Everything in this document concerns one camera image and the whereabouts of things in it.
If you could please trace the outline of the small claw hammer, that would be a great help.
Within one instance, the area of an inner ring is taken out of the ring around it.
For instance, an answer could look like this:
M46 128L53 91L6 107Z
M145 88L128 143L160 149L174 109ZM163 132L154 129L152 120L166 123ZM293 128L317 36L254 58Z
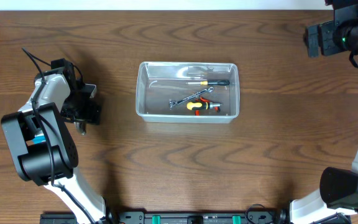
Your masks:
M82 135L82 136L86 135L86 123L83 123L83 122L74 122L73 124L75 125L76 131L77 131L80 135Z

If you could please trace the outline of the clear plastic container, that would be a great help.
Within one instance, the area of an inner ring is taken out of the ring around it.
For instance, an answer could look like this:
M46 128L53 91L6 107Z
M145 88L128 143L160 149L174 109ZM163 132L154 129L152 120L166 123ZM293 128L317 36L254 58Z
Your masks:
M221 111L195 111L186 107L188 102L169 108L169 101L178 101L197 91L212 87L187 85L186 82L229 80L228 86L213 86L214 91L201 96L220 103ZM239 115L239 71L233 63L206 62L142 62L139 66L136 88L136 113L146 122L162 123L230 123Z

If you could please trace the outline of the small silver wrench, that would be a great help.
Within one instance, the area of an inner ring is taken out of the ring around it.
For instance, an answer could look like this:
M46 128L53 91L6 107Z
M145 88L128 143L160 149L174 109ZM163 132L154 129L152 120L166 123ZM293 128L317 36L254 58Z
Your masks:
M181 99L181 100L178 100L178 101L169 101L169 108L173 108L177 105L180 105L182 103L185 103L187 101L190 101L192 99L195 99L199 96L201 96L202 94L205 94L205 93L211 93L214 91L214 87L209 87L209 88L206 88L204 90L201 90L201 91L197 91L196 93L190 95L190 96L187 96L185 97L184 99Z

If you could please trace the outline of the slim yellow black screwdriver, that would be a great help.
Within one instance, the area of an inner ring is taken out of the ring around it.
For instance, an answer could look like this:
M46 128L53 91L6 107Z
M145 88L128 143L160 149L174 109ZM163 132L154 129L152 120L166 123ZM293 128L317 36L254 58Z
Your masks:
M207 85L207 86L228 86L229 80L203 80L195 82L186 82L187 85Z

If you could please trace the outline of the stubby yellow black screwdriver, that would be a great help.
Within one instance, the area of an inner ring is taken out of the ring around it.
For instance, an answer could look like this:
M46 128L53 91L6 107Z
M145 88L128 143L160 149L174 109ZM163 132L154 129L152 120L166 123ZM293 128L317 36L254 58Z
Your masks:
M220 107L221 104L220 103L213 103L213 102L205 102L205 101L196 101L196 102L188 102L186 104L186 107L189 110L211 110L217 107Z

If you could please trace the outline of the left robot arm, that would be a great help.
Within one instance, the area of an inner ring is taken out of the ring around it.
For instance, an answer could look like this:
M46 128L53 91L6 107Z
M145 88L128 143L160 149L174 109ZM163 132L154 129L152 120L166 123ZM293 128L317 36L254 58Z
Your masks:
M105 199L87 183L67 129L73 123L85 134L98 125L101 106L97 87L77 78L79 69L61 58L36 75L35 89L24 106L1 119L1 126L19 177L55 193L74 213L77 223L116 223Z

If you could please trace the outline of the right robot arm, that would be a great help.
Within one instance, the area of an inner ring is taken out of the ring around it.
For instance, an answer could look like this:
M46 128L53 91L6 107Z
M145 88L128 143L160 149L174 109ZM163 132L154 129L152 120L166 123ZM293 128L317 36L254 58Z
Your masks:
M332 7L333 19L305 29L308 56L347 52L358 69L358 1L329 0L325 4ZM350 169L325 168L319 187L292 200L275 223L350 223L353 215L358 215L358 147Z

•••

**TASK DIRECTIONS**:
Each line above where the word "screwdriver" occurs should be returned in full.

**YOUR RESPONSE**:
If you could please trace the outline of the slim yellow black screwdriver, that would be a great help.
If you could please trace the outline of the stubby yellow black screwdriver, that would be a great help.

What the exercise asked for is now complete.